As I mentioned in a previous piece, I have been dipping into The Arrogance of Power, written by Senator William Fulbright in 1966. It has been a comforting experience in one respect. The divisions within the US foreign policy community that have been so apparent to European observers [...]]]> via Lobe Log

by Peter Jenkins

As I mentioned in a previous piece, I have been dipping into The Arrogance of Power, written by Senator William Fulbright in 1966. It has been a comforting experience in one respect. The divisions within the US foreign policy community that have been so apparent to European observers since 2001 have clearly been a characteristic of the world’s only Great Power since the senator offered his diagnosis 47 years ago. Yet the world has survived.

In another respect it has been troubling. The senator saw two tendencies that were evenly matched, and believed that the tendency he characterised as “moderate” could prevail. Yet over the last 12 years, the tendency he characterised as “full of a passionate intensity” (cf. “The Second Coming”, W.B. Yeats) has shown itself to be in rude health, whereas the moderate tendency seems to have suffered a loss of form.

Let me start to clarify what I am trying to say by a lengthy quote from the final chapter of The Arrogance or Power:

There are two Americas.  One is the America of Lincoln and Adlai Stevenson; the other the America of Teddy Roosevelt and the modern superpatriots.  One is generous and humane, the other narrowly egotistical; one is self-critical, the other self-righteous;…one is moderate, the other filled with passionate intensity; one is judicious and the other arrogant in the use of great power.

We have tended in the years of our great power to puzzle the world by presenting to it now the one face and now the other; and sometimes both at once. Many people all over the world have come to regard America as being capable of magnanimity and farsightedness but no less capable of pettiness and spite…

After twenty five years of world power the United States must decide which of the two sides of its national character is to predominate – the humanism of Lincoln or the arrogance of those who would make America the world’s policeman…

What seems to be happening…is that the feel of America in the world’s mind has begun to change and faith in “the idea of America” has been shaken for the world…much of the idealism and inspiration is disappearing from American policy but they are not yet gone and by no means are they irretrievable.

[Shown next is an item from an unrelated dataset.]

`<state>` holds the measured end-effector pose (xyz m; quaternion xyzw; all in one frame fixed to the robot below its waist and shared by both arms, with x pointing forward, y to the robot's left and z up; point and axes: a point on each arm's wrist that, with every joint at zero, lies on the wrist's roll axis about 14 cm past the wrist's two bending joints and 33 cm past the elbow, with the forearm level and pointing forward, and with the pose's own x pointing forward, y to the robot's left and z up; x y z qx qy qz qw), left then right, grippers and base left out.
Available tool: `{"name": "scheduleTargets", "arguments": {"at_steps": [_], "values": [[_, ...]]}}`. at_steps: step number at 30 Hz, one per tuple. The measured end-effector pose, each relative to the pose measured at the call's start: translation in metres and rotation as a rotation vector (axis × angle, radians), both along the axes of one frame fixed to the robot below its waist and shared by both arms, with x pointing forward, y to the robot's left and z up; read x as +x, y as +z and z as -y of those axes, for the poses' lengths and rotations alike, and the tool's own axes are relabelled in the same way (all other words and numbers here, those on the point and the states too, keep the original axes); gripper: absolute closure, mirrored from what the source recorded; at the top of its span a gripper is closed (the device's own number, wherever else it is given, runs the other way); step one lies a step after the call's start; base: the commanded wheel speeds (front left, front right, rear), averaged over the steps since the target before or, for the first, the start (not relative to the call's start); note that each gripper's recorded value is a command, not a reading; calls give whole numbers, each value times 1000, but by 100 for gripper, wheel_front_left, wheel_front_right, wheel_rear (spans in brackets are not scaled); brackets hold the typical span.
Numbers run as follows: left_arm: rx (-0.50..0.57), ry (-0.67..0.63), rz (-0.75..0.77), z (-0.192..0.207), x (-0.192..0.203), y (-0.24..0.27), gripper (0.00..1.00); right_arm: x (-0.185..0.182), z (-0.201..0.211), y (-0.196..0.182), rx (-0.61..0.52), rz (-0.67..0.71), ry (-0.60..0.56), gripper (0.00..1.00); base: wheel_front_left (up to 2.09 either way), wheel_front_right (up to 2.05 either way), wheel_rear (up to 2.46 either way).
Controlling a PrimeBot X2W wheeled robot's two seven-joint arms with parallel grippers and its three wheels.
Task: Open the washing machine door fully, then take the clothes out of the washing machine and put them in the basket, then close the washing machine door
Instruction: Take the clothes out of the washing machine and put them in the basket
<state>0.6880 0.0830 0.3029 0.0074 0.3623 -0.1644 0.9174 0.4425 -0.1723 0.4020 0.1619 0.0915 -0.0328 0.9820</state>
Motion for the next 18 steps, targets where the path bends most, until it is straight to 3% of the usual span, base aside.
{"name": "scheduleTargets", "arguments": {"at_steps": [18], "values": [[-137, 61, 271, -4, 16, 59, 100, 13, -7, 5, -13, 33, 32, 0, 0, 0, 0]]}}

The foremost need of American foreign policy is a renewal of dedication to an “idea that mankind can hold to” – not a missionary idea full of pretensions about being the world’s policemen but a Lincolnian idea expressing that powerful strand of decency and humanity which is the true source of America’s greatness.

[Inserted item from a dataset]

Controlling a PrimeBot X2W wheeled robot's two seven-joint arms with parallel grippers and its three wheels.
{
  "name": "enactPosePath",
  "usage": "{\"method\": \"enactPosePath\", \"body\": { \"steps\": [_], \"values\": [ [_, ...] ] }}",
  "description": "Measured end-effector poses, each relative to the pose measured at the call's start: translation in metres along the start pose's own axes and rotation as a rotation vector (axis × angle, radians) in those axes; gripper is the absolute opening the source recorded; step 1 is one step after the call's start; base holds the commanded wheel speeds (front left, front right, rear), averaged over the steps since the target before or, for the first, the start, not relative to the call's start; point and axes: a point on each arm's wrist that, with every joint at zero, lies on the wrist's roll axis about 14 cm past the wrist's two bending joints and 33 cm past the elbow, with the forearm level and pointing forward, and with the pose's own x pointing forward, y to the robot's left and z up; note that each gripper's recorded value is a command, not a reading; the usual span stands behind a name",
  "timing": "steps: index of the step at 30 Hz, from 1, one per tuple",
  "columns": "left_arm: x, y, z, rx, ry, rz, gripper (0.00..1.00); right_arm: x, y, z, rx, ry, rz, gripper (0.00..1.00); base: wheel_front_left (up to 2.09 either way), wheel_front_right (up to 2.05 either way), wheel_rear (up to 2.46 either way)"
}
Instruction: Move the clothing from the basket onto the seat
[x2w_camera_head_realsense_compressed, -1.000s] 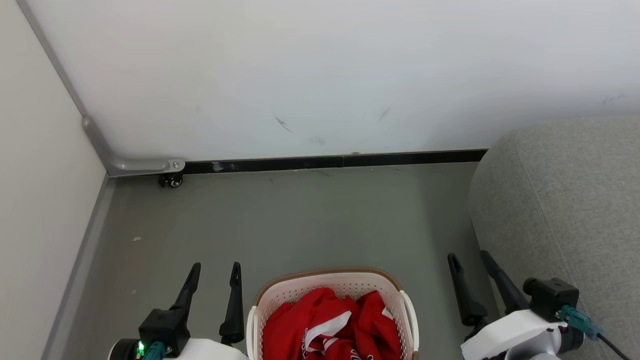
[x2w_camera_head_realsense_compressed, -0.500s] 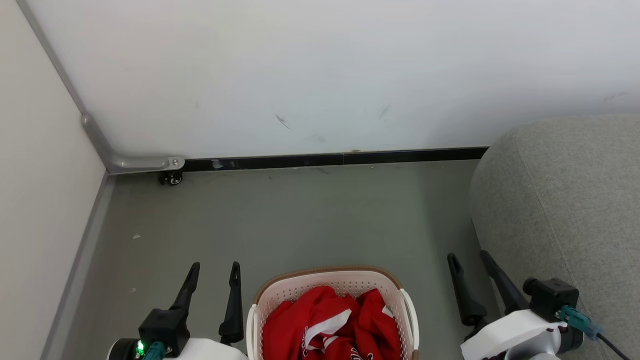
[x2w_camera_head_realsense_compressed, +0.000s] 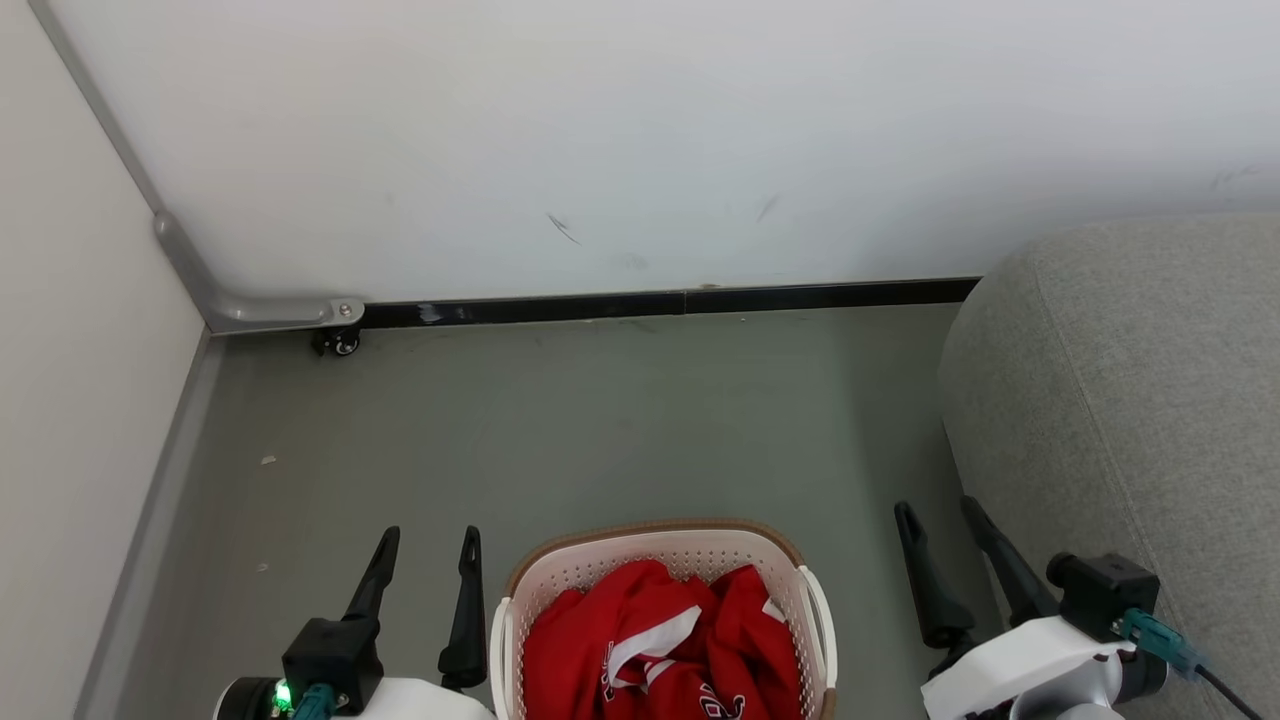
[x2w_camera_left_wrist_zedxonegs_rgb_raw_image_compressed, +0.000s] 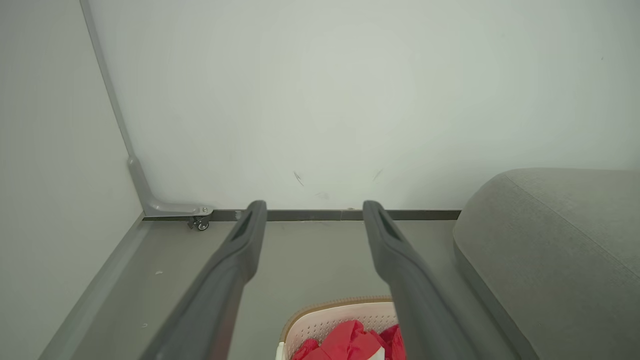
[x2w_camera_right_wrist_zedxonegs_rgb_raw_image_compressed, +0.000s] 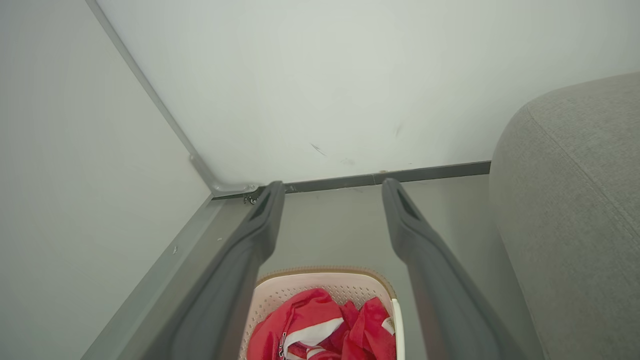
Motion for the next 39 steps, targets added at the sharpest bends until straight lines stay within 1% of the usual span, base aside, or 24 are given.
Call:
{"method": "enactPosePath", "body": {
  "steps": [9, 21, 29, 32, 39],
  "values": [
    [0.010, -0.007, -0.004, 0.023, 0.013, -0.035, 1.00, 0.003, -0.005, 0.002, -0.005, -0.014, -0.013, 1.00, 0.00, 0.00, 0.00],
    [0.026, -0.022, -0.029, 0.048, 0.088, -0.108, 1.00, 0.006, -0.029, 0.004, -0.003, -0.032, -0.083, 1.00, 0.00, 0.00, 0.00],
    [0.045, -0.028, -0.043, 0.064, 0.121, -0.138, 1.00, 0.014, -0.041, 0.008, -0.001, -0.047, -0.114, 1.00, 0.00, 0.00, 0.00],
    [0.054, -0.034, -0.053, 0.071, 0.145, -0.167, 1.00, 0.018, -0.049, 0.011, -0.002, -0.056, -0.137, 1.00, 0.00, 0.00, 0.00],
    [0.066, -0.047, -0.073, 0.089, 0.190, -0.227, 1.00, 0.020, -0.063, 0.003, -0.001, -0.038, -0.175, 1.00, 0.00, 0.00, 0.00]
  ]
}}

I imagine that I don’t need to defend the assertion that the Teddy Roosevelt tradition has been in rude health since 2001. What grounds have I for claiming that the “humane, “generous”, “moderate” and “judicious” tendency is going through a bad patch?

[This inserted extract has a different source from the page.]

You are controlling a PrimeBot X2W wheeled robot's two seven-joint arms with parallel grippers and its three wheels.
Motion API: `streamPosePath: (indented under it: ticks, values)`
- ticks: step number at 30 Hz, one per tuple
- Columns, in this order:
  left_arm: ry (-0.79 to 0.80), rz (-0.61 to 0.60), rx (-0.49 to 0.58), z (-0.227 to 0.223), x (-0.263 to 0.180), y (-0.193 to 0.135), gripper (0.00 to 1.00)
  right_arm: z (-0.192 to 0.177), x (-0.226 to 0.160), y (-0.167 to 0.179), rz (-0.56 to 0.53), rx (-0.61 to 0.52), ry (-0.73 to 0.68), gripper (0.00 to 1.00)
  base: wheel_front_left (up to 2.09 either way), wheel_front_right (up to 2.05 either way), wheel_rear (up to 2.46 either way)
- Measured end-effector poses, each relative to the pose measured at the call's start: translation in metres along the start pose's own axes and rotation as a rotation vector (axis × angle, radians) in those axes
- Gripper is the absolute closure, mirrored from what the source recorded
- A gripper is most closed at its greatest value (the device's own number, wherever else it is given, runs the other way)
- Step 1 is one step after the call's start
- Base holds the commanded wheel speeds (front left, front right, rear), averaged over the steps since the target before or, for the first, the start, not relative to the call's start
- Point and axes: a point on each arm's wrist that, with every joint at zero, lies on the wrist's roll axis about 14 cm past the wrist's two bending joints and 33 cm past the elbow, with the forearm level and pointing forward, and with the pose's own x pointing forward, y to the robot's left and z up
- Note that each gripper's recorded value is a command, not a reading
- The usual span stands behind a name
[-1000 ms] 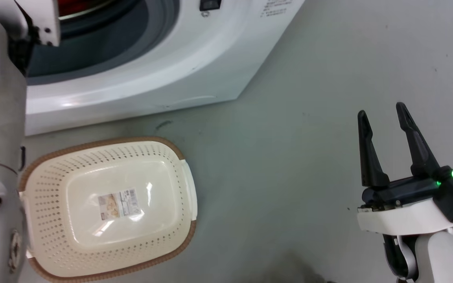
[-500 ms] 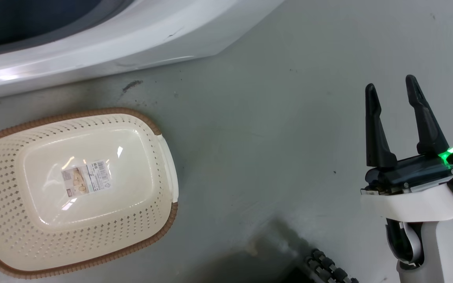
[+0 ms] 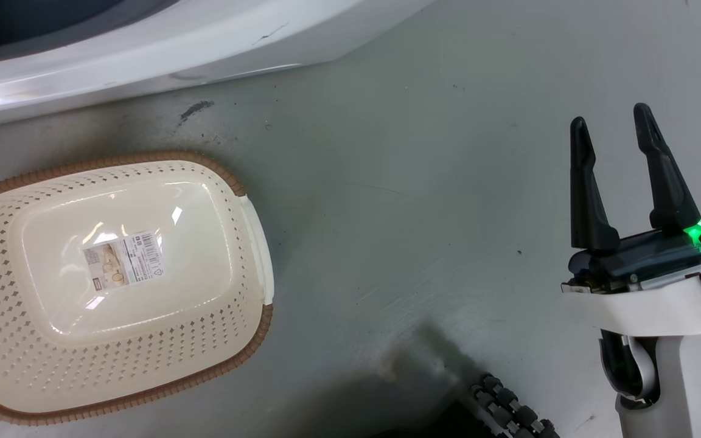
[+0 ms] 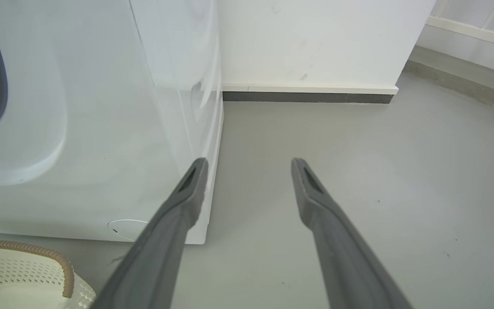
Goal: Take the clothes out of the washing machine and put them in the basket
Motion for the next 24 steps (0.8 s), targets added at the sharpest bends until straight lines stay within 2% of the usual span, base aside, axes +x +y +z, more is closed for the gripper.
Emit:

In November’s US Presidential election one candidate manifestly represented the “superpatriot” tendency, the other stood for moderation and the judicious use of power. The moderate candidate won. This should be reason for hope and rejoicing for all those outside the US who prefer the country’s moderate face and who fear the possibility of a third war in the Persian Gulf. It is not, though.

President Obama let his first term pass without striving to resolve the greatest current threat to world peace, the Iranian nuclear dispute. He allowed himself to be deterred by advisers who were more concerned with conciliating Israel and Congress, and keeping in tune with (an ill-informed) public opinion, than with showing the statecraft that would be needed to crack such a tough nut. All of this emerges clearly from the writings of Trita Parsi and lately, it seems, Roger Cohen, who recently penned a scathing piece based on a book by Vali Nasr – all of which is hardly surprising if, as some of my US friends allege, the President has no real interest in foreign policy.

And now the second term is getting off to no better a start. The 6-world power P5+1 are travelling to Kazakhstan with the same stale proposals in their briefcases. Washington appears reluctant to follow-up an offer of bilateral talks by making the demonstration of good faith for which Tehran has asked, preferring to imagine, perhaps, that Ayatollah Khamenei has ruled out any bilateral process. Senior members of the administration continue to trot out the same old rhetoric of penal pressure.

There’s still time for the moderate tendency to up its game, I suppose. But will it? Can the men and women who lead it recognise two of the unspoken assumptions of Senator Fulbright and others of his generation?

- it is the responsibility of statesmen to form and lead opinion;

- statesmen take short-term political risks to avert the long-term national risks of inaction.

Pity the rest of the world if they can’t.

Photo: President Barack Obama, Vice President Joe Biden, and senior staff, react in the Roosevelt Room of the White House, as the House passes the health care reform bill, March 21, 2010. (Official White House Photo by Pete Souza)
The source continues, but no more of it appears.